Robert Kubinec and Michal Ovádek 2024-11-22
Note: This is a beta release of idealstan
v1.0. While most features
have been implemented and are stable, there may be bugs that have not
been sorted out. To report bugs with the package, please file an issue
on the Github page.
At present, idealstan
is only available on Github as one of its main
dependencies, cmdstanr
is also not on CRAN. To use the package,
cmdstanr
must be first be set up with a local installation of
cmdstan
, which is used for estimation. To see how to install
cmdstanr
, see this guide. Note that
the cmdstanr
default installation location should be used when
installing cmdstan
.
To install this package, type the command
remotes::install_github('saudiwin/idealstan')
at the R console prompt
(you first must have the remotes
package installed from CRAN for this
to work). The best way to learn how the package works is to look at the
package vignettes, which can be accessed from the package
website, especially
Introduction to
Idealstan.
If you use this package, please cite the following:
Kubinec, Robert. “Generalized Ideal Point Models for Robust Measurement with Dirty Data in the Social Sciences”. SocArchiv (2024). doi:10.31219/osf.io/8j2bt.
The paper is available from this link.
This package implements IRT (item response theory) ideal point models, which are models designed for situations in which actors make strategic choices that correlate with a unidimensional scale, such as the left-right axis in American politics. Compared to traditional IRT, ideal point models use a similar parameterization (the 2-Pl variant) but without the strong assumption that all items load in the same direction (i.e., higher ability). For more information, I refer you to my paper about IRT and ideal point models, documenting many of the features in the package.
The goal of idealstan
is to offer both standard IRT/ideal point models
and additional models for missing data, time-varying ideal points and
diverse responses, such as binary, ordinal, count, continuous and
positive-continuous outcomes. In addition, idealstan
uses the Stan
estimation engine to offer full Bayesian inference (with some options
for approximate inference) for all models so that every model is
estimated with uncertainty. Models can also have mixed outcomes, such as
discrete and continuous responses.
The approach to handling missing data in this package is to model directly strategic censoring in observations. While this kind of missing data pattern can be found in many situations in which data is not missing at random, this particular version was developed to account for legislatures in which legislators (persons) are strategically absent for votes on bills (items). This approach to missing data can be usefully applied to many contexts in which a missing outcome is a function of the person’s ideal point (i.e., people will tend to be present in the data when the item is far away or very close to their ideal point).

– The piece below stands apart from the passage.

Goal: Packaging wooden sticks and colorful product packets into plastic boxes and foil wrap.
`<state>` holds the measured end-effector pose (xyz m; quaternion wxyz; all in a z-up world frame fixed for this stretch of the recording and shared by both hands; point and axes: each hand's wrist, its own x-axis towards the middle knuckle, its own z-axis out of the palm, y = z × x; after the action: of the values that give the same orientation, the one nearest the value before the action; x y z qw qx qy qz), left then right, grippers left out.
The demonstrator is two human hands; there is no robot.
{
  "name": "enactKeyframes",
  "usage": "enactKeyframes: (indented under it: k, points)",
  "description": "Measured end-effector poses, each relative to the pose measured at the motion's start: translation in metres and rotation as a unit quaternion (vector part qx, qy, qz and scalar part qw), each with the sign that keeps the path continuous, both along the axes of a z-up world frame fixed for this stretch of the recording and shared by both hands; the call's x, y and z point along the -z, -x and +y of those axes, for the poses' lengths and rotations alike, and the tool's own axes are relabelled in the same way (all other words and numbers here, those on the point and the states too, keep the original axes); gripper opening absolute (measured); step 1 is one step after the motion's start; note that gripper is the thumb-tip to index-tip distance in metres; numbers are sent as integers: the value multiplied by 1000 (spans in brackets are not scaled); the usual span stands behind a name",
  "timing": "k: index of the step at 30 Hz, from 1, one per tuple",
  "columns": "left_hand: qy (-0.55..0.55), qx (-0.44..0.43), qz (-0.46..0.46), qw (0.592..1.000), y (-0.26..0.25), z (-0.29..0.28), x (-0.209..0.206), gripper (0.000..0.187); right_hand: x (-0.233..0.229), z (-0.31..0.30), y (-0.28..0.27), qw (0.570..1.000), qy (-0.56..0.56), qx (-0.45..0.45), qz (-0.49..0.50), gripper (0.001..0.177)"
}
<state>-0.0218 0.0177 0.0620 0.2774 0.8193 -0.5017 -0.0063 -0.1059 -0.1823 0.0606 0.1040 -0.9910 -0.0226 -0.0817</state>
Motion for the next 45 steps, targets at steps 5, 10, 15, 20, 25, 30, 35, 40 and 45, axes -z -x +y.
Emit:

The package also includes ordinal ideal point models to handle
situations in which a ranked outcome is polarizing, such as a legislator
who can vote yes, no or to abstain. Because idealstan
uses Bayesian
inference, it can model any kind of ordinal data even if there aren’t an
even distribution of ordinal categories for each item.
The package also has extensive plotting functions via ggplot2
for
model parameters, particularly the legislator (person) ideal points
(ability parameters).